Escrita, Neuroplasticidade e os Contornos do Eu: o Amor como Invasão na Experiência Neurodivergente
Leia o poema 'Loucura ' e o ensaio inédito sobre a escrita à mão como ferramenta de neuroplasticidade e ordenação do caos.

Loucura
Em torno de você os sentimentos se aglomeram.
Parece que tomei esta alma emprestada,
e ela, saudosa, busca em frenesi, alvoroçada
retornar a você, e meus temores não cooperam.
E sigo vindo em pranto, a revolta, os clamores,
e todo o curso silêncio é tortuoso prelúdio
de mais um desconcertante, louco assédio
da sua presença em meus sentidos e valores.
A Cápsula do Tempo e a Experiência Bruta
Tenho encarado a obra Retrato das Sombras como uma cápsula do tempo. Como tal, ela resguarda a experiência neurodivergente em sua forma bruta: sem vocabulário, sem compreensão de haver uma diferença biológica ou qualquer manifestação que justificasse o meu sentir diferente.
E, quando jovens, o que mais tememos é não nos adequar; é que nossa diferença nos distancie do contexto social. Como não sabemos como os outros sentem, logo, o que quer que pareça exagerado, intenso demais, precisa ser camuflado.
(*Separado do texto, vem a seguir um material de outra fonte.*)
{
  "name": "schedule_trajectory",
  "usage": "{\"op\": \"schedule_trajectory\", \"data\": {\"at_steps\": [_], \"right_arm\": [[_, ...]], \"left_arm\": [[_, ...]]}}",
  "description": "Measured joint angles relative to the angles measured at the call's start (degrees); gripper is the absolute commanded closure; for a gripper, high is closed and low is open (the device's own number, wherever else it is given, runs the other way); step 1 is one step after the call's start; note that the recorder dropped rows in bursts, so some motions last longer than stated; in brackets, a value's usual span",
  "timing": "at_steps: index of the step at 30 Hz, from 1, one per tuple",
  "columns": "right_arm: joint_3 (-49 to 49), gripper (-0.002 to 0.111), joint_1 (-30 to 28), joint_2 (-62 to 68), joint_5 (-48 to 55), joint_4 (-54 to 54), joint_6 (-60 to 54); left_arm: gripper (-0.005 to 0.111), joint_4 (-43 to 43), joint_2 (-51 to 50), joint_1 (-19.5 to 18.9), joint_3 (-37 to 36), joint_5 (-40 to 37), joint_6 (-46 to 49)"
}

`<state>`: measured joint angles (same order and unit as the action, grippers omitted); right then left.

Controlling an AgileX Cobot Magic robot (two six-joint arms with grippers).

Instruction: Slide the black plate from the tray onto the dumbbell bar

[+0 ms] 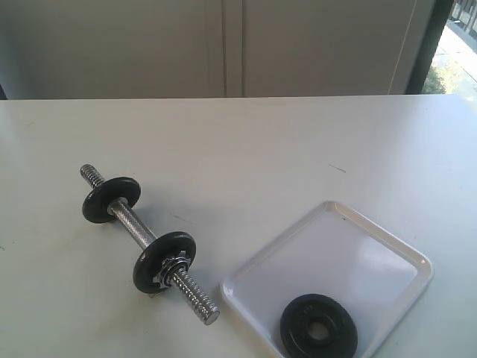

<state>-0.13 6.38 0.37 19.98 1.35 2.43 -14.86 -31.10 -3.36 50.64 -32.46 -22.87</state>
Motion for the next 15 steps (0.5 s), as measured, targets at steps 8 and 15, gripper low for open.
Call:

A poesia não só me ajudou nessa camuflagem, ao possibilitar a análise metódica desses sentimentos, mas também ao permitir escoá-los para o papel.
A Neuroplasticidade, O Ritmo da Repetição e a Estética
A escrita à mão livre, em uma época sem computador, fez mais do que proporcionar um tempo de dedicação e recolhimento para elaborar esses sentimentos: escrever à mão livre é um exercício de neuroplasticidade.
Eu preenchia cadernos com um mesmo poema. Ainda preencho. Para encontrar o ritmo e permitir a fluência da próxima palavra, da rima certa, eu reescrevia o poema inteiro quantas vezes fosse necessário. Meu senso estético simplesmente não consegue operar sem ver o poema perfeitamente escrito, por inteiro, em uma nova página. E a repetição, em minha mente, traz a sonoridade e, de algum modo, vai formando a palavra certa que não quebra o ritmo.
Conectividade e Memória Vivida
Escrever à mão ativa padrões de conectividade muito mais elaborados do que digitar, ao exigir uma integração sensorial e motora complexa. Esse processo ainda é fundamental para a formação da memória e a codificação de novas informações. Talvez por isso alguns poemas guardem uma espécie de impressão emocional que acesso ao reler. A memória, por vezes, é tão vívida que sinto-me transportada ao momento de escrevê-los.
O Amor na Bancada de Anatomia
Fato é que este poema retém as características de outros escritos na mesma época: ele escrutina, destrincha e analisa. O poema se torna a síntese de um processo metódico de autoanálise e resulta em uma maior organização.
Para uma pessoa autista — falando por mim — amar é um inferno. Mas a poesia permitiu transformar o caos interno e se tornou uma ferramenta de autorregulação. Uma mente analítica só poderia ter um pouco de paz depois de enxergar a sua perturbação ordenada em rima e rítmo.
O Homem Vitruviano e os Contornos do Eu
Ao findar o poema, o sentimento de que “esta alma não era mais minha” amaina. O poema devolve os contornos do eu, borrados pelo sentimento avassalador. Ao reescrever cada verso, busco o meu próprio Homem Vitruviano: a tentativa de inscrever o caos do meu sentir infinito dentro do círculo e do quadrado da razão e do papel.
Conclusão: Um Convite ao Mergulho
Se você espera que uma mulher fale predominantemente de amor de forma romântica, convido-o a se surpreender. Não será um passeio de rimas fáceis, mas um mergulho no inferno de amar. Um inferno dissecado e disposto em uma bancada de anatomia. Aqui nos interessa a forma, pois nela está contida a fisiologia neurodivergente de uma mulher assediada pelo próprio sentir.